YOUR GOAL: Whenever a line below mentions the word "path", that line should be copied.
================================
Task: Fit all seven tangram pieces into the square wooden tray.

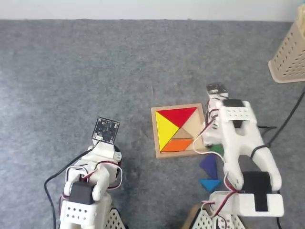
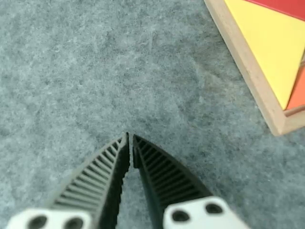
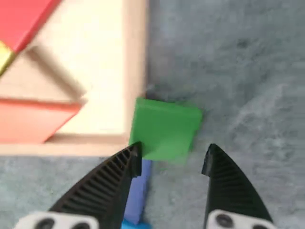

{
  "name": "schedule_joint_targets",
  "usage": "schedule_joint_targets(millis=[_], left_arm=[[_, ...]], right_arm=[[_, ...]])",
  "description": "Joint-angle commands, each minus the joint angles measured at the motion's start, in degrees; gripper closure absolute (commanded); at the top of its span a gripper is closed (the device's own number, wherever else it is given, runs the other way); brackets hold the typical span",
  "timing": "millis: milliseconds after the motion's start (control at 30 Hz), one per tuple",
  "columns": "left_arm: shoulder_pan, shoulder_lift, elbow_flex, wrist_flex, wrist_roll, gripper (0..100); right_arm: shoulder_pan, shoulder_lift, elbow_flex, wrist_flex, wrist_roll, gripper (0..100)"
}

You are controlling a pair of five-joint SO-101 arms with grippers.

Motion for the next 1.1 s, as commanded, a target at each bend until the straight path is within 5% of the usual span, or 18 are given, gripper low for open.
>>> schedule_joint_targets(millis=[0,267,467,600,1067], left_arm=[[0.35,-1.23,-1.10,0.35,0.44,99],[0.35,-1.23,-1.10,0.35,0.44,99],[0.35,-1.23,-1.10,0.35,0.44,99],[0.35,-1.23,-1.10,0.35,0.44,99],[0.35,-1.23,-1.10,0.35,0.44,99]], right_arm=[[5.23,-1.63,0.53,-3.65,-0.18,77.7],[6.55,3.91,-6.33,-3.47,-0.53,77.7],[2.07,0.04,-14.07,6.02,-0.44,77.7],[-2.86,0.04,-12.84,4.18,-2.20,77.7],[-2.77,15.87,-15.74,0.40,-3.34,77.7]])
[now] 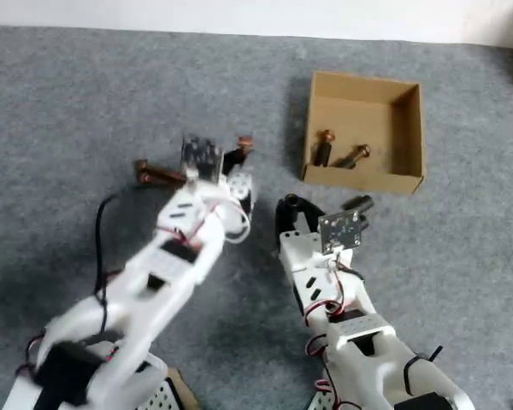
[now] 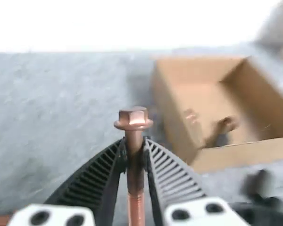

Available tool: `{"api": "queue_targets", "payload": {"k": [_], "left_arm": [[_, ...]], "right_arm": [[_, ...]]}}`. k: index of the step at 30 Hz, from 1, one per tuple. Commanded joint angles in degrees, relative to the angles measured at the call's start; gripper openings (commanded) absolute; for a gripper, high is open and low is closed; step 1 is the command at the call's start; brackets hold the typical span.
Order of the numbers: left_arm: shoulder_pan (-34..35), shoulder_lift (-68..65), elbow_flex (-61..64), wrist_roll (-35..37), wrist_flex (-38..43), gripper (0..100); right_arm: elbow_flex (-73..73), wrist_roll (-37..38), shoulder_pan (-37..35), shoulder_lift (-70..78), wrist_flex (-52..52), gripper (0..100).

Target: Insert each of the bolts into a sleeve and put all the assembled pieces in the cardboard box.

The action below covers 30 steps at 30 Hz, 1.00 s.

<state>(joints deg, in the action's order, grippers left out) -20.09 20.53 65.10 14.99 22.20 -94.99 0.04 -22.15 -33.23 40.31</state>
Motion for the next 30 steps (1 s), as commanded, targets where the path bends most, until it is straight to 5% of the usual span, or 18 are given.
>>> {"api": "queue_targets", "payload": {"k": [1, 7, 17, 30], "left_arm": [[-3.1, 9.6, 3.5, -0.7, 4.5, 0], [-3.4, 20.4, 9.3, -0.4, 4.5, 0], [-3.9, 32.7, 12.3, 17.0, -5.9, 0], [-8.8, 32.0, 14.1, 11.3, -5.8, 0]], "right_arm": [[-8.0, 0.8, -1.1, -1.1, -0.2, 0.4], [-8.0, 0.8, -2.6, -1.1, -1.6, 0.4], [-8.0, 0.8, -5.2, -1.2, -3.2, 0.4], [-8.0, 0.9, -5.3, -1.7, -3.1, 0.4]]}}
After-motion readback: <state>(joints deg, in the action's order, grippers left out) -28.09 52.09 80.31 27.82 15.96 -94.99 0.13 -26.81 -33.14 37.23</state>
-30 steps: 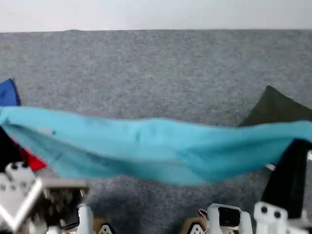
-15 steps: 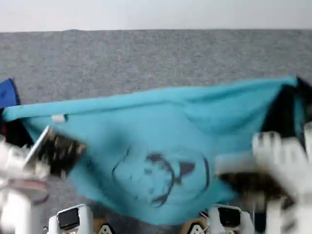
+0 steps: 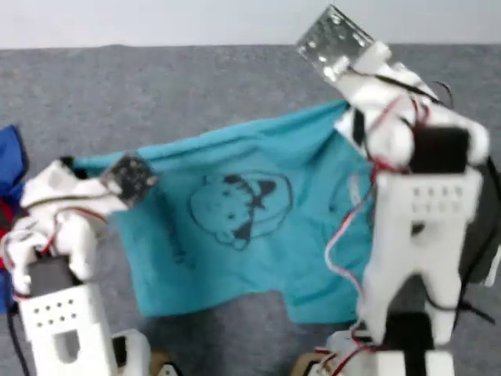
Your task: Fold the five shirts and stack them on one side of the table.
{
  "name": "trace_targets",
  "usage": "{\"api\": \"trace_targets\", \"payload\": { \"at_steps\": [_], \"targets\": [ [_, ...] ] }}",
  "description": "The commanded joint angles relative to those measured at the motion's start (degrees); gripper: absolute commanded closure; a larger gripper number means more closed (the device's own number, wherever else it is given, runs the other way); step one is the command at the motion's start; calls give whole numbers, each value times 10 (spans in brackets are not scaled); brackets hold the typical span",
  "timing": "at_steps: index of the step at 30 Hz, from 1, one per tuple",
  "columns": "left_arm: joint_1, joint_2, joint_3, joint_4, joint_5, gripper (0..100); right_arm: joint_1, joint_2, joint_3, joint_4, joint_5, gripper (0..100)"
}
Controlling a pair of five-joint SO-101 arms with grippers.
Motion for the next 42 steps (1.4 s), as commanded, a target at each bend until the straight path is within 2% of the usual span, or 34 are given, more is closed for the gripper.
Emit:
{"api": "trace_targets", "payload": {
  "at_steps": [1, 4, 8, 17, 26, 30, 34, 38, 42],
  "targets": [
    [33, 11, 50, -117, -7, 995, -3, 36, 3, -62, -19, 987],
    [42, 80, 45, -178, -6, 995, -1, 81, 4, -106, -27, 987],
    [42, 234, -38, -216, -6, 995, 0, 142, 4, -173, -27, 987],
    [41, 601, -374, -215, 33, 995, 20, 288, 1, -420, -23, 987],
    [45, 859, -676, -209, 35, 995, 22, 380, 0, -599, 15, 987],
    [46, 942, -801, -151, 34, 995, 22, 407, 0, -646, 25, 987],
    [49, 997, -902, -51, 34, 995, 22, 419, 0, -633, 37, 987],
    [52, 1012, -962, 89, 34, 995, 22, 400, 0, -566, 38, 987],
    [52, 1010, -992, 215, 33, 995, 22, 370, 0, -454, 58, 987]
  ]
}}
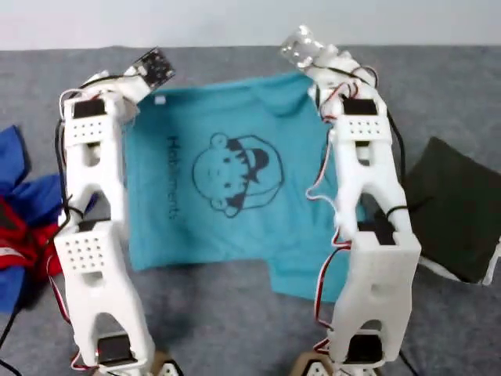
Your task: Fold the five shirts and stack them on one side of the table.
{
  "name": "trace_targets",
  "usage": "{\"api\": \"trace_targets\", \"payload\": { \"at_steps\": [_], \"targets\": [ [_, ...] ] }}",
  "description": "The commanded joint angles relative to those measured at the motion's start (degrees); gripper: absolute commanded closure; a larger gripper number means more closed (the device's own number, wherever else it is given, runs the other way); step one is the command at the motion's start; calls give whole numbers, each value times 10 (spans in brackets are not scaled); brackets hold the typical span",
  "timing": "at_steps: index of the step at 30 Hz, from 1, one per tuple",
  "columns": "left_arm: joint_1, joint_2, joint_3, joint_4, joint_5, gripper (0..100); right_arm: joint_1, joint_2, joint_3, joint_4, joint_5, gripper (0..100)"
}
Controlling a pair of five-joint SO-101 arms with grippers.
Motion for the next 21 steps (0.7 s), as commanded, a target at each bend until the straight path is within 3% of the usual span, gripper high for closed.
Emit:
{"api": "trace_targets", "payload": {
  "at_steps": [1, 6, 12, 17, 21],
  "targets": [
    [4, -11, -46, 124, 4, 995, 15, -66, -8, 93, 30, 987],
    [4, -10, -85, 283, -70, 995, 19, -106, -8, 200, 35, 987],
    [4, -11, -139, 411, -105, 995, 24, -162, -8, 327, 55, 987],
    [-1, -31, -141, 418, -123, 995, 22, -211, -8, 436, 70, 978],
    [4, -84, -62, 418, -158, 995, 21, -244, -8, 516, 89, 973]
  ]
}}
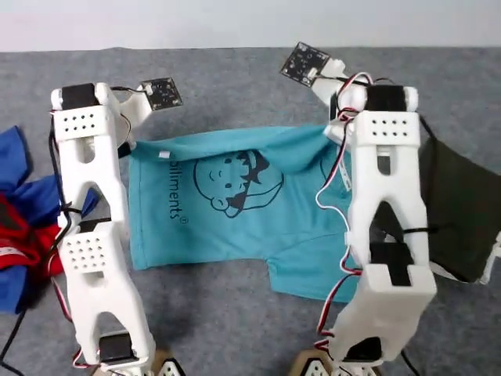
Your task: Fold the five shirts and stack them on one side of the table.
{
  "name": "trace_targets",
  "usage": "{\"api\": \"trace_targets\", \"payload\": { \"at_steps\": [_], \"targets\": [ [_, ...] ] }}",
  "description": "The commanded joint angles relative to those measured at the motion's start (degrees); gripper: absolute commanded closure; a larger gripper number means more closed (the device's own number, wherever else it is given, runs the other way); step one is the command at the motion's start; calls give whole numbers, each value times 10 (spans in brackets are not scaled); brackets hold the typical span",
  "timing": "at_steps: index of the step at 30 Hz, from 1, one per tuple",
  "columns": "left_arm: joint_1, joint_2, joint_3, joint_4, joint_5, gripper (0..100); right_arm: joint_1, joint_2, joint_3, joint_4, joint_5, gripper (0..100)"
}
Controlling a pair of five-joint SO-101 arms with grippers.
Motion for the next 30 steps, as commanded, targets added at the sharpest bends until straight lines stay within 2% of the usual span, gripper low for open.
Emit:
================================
THE COMPLETED TASK:
Motion for the next 1.1 s, as commanded, a target at each bend until the straight path is within 5% of the usual span, or 18 are given, gripper low for open.
Motion for the next 30 steps (1 s), as commanded, targets where the path bends most, until it is straight to 5% of the usual span, or 18 are given.
Motion for the next 42 steps (1.4 s), as commanded, a target at each bend until the straight path is within 2% of the usual span, or 34 are given, more is closed for the gripper.
Motion for the next 21 steps (0.7 s), as commanded, a target at each bend until the straight path is within 3% of the usual span, gripper high for closed.

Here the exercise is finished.